The next expert was a GI doctor. The results she found in testing, gave an immediate recommendation to the Mayo Clinic in Jacksonville for discussion of a liver transplant. Here Brian would see a liver transplant team to evaluate what was going on and begin a plan. Mayo Clinic was to be the gateway to understanding this issue and he was to begin 3 weeks of testing in October. The diagnosis of Portal Vein Thrombosis and SMV Thrombosis was given at Mayo. Portal Vein Thrombosis is the blockage of the vein into the liver, while SMV is a blockage of veins feeding the bowel system. Three days into the three-week treatment, Brian was told testing was being discontinued and was sent to Jackson Memorial Hospital, Miami Transplant Institute. Though a dizzying experience, there was hope that answers were on the way.

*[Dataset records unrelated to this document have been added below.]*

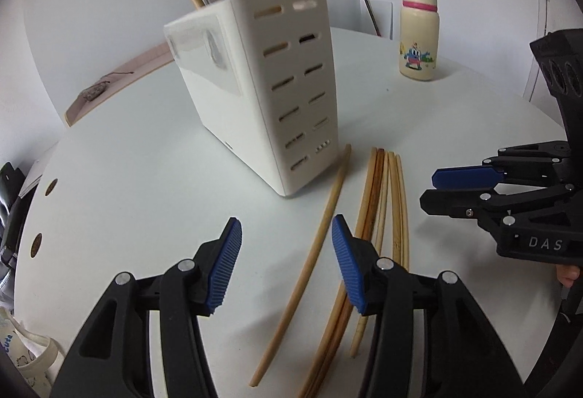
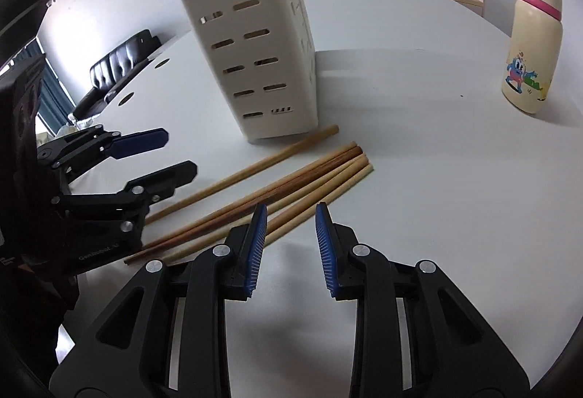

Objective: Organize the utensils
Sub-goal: 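Move both open tools down to the chopsticks lying beside the holder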

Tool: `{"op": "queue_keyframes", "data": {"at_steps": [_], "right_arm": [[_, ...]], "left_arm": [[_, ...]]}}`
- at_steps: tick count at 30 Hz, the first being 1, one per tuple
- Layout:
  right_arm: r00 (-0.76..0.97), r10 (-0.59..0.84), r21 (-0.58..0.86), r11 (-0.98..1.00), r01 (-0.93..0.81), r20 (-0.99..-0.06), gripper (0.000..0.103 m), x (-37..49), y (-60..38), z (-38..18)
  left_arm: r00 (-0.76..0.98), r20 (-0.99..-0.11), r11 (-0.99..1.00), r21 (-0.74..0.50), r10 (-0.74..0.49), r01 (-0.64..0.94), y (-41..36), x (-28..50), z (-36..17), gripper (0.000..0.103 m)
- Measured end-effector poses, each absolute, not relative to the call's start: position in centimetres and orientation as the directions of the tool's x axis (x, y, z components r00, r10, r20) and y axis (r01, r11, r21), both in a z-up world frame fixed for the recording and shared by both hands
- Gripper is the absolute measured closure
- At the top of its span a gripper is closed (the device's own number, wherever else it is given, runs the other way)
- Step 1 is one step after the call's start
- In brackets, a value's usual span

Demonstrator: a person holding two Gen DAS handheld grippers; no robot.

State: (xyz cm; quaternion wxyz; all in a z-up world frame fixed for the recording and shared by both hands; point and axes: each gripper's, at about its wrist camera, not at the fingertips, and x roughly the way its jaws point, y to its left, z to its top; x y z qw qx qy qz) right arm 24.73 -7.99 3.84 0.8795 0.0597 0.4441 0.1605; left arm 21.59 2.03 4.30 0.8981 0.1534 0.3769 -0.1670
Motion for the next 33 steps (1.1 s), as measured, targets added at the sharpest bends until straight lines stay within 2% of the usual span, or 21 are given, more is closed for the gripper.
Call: {"op": "queue_keyframes", "data": {"at_steps": [10, 30, 33], "right_arm": [[0.536, 0.253, 0.127, 0.957, -0.26, -0.805, 0.076, 24.9, -5.1, 2.9], [0.523, 0.161, -0.008, 0.952, -0.307, -0.837, 0.076, 24.5, -4.0, 3.0], [0.503, 0.147, -0.008, 0.956, -0.292, -0.852, 0.076, 25.1, -4.1, 3.0]], "left_arm": [[0.584, -0.789, 0.903, 0.093, -0.19, 0.42, 2.3, 22.9, 2.2, 0.061], [0.544, -0.815, 0.889, 0.084, -0.199, 0.451, 2.0, 23.9, 1.2, 0.067], [0.537, -0.818, 0.885, 0.079, -0.206, 0.459, 1.8, 24.0, 1.3, 0.073]]}}
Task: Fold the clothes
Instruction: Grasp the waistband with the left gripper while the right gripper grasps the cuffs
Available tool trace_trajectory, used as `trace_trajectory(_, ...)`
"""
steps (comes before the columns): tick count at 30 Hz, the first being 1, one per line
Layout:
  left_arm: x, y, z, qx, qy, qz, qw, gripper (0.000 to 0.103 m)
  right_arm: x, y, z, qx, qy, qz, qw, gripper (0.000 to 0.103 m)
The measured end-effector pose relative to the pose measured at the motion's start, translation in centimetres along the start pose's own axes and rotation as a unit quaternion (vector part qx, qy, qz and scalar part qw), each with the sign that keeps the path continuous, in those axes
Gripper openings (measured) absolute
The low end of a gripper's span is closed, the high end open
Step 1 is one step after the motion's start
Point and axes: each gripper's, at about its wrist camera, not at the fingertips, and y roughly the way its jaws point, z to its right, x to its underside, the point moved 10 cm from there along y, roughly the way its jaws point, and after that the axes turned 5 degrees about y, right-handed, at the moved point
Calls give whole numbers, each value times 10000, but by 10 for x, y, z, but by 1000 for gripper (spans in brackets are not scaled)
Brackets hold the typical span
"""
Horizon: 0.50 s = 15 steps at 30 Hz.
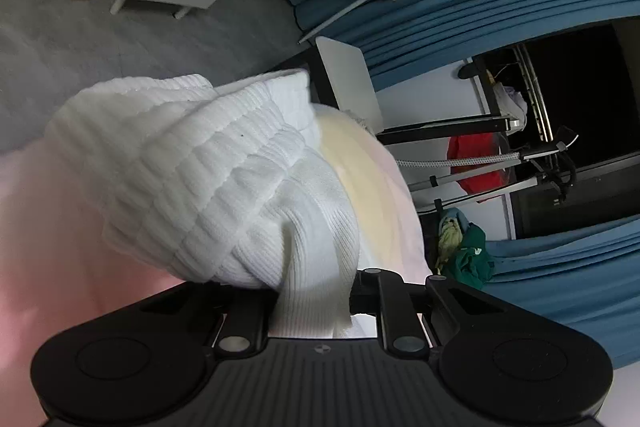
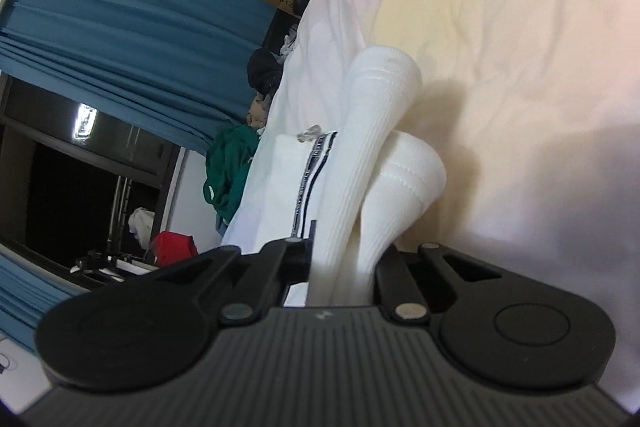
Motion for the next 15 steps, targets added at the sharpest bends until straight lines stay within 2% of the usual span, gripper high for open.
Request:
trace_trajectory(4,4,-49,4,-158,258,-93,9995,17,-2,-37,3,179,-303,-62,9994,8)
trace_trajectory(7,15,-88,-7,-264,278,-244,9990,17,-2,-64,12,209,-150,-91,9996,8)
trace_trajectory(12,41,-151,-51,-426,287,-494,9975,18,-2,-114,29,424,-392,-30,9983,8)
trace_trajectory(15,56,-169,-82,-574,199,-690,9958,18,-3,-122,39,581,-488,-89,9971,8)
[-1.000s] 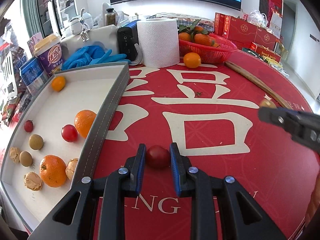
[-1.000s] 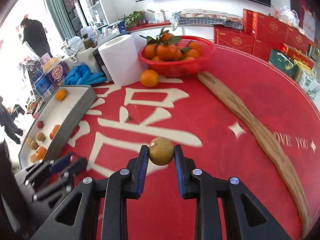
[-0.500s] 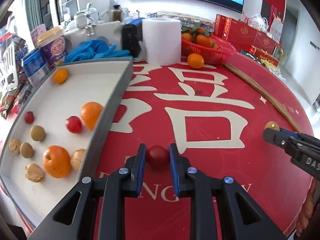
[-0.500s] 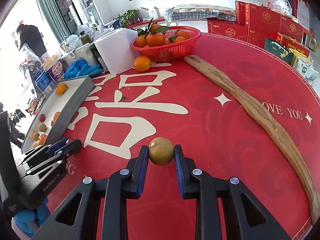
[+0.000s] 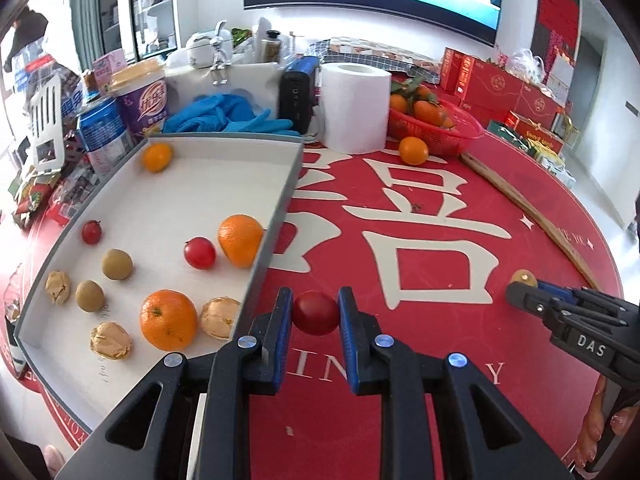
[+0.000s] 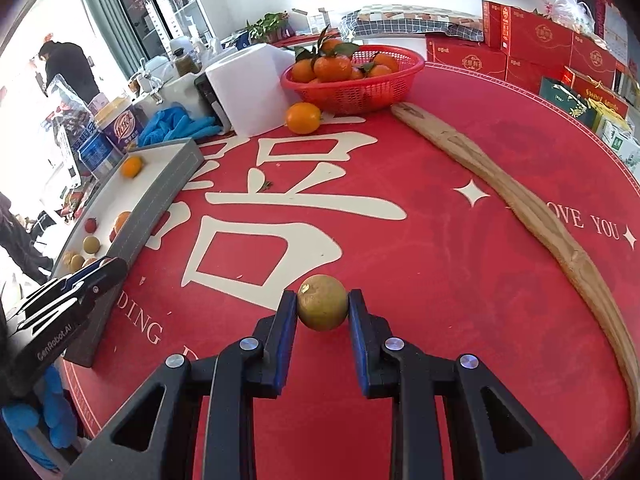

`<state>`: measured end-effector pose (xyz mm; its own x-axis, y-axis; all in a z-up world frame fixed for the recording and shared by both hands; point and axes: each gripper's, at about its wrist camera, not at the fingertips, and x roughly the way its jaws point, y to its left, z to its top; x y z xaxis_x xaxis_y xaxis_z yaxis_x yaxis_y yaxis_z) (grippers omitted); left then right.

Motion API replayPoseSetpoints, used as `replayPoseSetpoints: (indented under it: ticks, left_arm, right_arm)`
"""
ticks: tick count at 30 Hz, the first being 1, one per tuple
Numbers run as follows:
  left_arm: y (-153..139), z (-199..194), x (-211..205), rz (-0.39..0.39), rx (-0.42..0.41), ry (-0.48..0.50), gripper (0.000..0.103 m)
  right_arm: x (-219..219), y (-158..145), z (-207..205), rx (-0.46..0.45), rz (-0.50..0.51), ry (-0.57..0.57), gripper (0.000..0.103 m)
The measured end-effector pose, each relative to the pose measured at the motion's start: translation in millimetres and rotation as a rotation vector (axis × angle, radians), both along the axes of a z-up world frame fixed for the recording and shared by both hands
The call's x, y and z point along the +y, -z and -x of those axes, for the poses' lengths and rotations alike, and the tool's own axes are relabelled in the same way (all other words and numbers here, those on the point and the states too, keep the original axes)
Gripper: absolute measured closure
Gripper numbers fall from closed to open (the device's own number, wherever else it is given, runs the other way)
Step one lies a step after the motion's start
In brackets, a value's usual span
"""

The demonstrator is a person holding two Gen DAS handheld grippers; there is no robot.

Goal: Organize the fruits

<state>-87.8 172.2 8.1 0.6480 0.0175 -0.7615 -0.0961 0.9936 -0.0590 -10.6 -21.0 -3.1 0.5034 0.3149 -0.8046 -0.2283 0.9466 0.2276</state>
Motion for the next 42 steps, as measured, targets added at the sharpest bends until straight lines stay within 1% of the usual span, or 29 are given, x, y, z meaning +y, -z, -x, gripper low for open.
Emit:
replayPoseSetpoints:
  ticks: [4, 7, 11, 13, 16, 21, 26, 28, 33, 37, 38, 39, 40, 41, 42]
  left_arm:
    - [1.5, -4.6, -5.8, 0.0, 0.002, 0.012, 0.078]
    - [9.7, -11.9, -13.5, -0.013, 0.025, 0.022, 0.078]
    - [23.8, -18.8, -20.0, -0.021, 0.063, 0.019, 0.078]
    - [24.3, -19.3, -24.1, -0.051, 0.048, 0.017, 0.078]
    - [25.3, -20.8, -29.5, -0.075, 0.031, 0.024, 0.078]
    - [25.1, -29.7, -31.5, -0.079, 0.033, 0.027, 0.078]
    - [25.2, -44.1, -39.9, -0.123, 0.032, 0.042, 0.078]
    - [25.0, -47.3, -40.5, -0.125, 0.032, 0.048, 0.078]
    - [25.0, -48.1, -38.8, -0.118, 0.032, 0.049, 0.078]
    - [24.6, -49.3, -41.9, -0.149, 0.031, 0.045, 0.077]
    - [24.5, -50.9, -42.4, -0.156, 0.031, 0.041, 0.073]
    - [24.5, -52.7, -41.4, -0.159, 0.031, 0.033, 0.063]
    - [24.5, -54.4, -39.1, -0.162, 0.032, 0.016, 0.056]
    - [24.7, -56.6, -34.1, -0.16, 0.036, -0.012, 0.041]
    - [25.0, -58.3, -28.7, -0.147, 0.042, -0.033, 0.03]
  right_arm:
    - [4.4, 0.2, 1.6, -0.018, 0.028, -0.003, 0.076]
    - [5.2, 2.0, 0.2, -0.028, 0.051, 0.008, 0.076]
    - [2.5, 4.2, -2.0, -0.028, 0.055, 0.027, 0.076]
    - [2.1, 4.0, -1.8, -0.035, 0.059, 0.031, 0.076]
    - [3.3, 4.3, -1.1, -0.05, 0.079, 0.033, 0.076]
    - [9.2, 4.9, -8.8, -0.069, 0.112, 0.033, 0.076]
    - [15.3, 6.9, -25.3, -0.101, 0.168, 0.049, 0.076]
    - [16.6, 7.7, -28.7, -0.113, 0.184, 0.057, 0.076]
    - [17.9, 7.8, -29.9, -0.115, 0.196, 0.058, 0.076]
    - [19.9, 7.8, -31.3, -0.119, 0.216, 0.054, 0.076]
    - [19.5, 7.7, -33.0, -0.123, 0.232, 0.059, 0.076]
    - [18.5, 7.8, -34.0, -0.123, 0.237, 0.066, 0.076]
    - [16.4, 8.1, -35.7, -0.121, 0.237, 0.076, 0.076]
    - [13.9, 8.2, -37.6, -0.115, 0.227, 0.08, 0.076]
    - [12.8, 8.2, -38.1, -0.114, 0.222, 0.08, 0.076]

Miami Transplant Institute compiled all previous tests from all previous doctors, specialist and hospitals as well as running a few new tests. This was a time of mind boggling reflection on the possibilities, the ‘Google-d’ answers, the shared knowledge from doctors and specialists, but mostly the unknowns of what would come next for Brian and his family. No one expected the result: a multi-vesicular transplant. This surgery is the removal and transplantation of five major organs at once: stomach, liver, pancreas, small intestine and large intestine. The surgeon who will perform this transplant believes that the clots formed after Brian’s spleen was removed at the age of 18 months old. He had been in the hospital as a child from 8 months old to 18 months old with a rare blood disease, that at the time, doctors did not have a name for. His infant spleen had collected his red blood cells and would not release them. Once the spleen was removed Brian became healthy, no further problems resulting, until now.
The final answer: Brian needs this transplant because over the years blood clots formed in the veins between the organs have damaged them beyond repair. This is, in turn, destroying his organs one by one. With he and his family’s heads and hearts spinning, Brian has one final procedure to go through before the transplant can be possible. It is their fervent hope that Brian has a long and healthy life ahead of him beyond this surgery. Brian’s focus will be on healing and following doctor’s orders with full appreciation of his life and the love of those in it. He and his family are incredibly thankful to all the friends, family, and grace-giving strangers for all the prayers and support they have received so far in this journey. The Little’s have a long road ahead of them, but feel grateful that they are where they are suppose to be, in Florida enjoying the blessings of each other, warm weather, the beach and the amazing professionalism and knowledge of doctors that have continued to guide them with each step towards Brian’s recovery.